■ THE INPUT
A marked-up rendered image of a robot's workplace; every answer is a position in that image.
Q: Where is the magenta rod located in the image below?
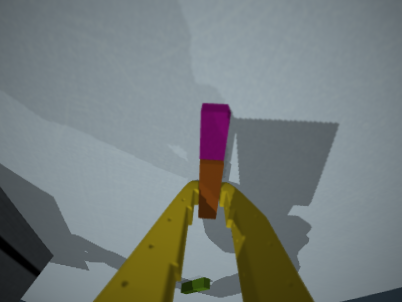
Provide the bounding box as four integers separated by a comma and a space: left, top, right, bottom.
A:
200, 103, 231, 160

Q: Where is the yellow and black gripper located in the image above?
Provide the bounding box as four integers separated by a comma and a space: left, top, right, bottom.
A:
93, 180, 314, 302

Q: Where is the brown rectangular block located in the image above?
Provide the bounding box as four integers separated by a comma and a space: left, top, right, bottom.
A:
198, 159, 224, 219

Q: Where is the lime green rod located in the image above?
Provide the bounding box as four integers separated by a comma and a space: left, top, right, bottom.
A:
181, 277, 210, 294

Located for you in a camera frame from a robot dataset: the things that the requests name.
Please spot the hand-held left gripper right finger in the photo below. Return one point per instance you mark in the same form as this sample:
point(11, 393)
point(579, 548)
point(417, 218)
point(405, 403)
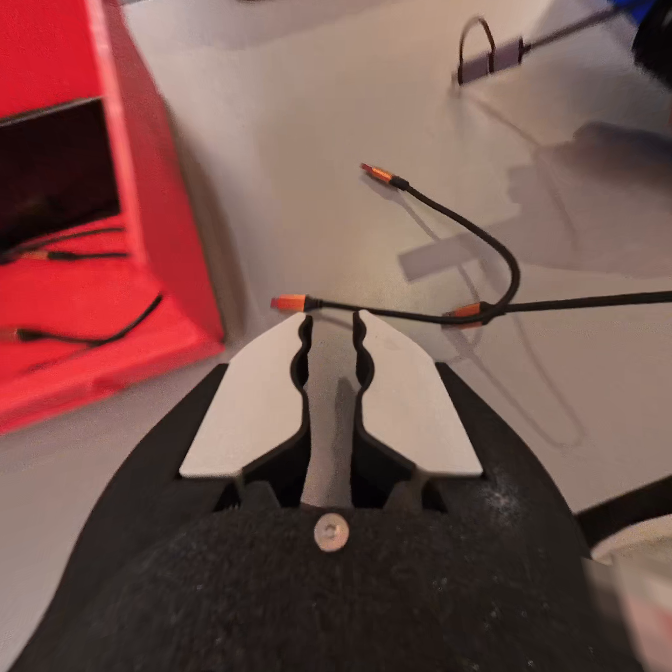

■ WHAT TO PRODUCE
When you write out the material, keep every line exact and leave out each picture.

■ WRITTEN REPLY
A marked-up rendered image of a robot's workplace; every answer is a position in that image.
Q: Where is the magenta rod located in the image below?
Provide the bounding box as four integers separated by a comma and a space: left, top, right, bottom.
A:
200, 103, 231, 160

Q: Where is the yellow and black gripper located in the image above?
Provide the bounding box as four integers separated by a comma and a space: left, top, right, bottom.
A:
93, 180, 314, 302

Q: Where is the brown rectangular block located in the image above?
Provide the bounding box as four integers separated by a comma and a space: left, top, right, bottom.
A:
198, 159, 224, 219

Q: Where is the lime green rod located in the image above?
Provide the bounding box as four integers separated by a comma and a space: left, top, right, bottom.
A:
181, 277, 210, 294

Located for you in a camera frame from a robot dataset: the things that the requests name.
Please spot the hand-held left gripper right finger in the photo below. Return one point per instance you mark in the same form as this sample:
point(11, 393)
point(579, 548)
point(417, 218)
point(405, 403)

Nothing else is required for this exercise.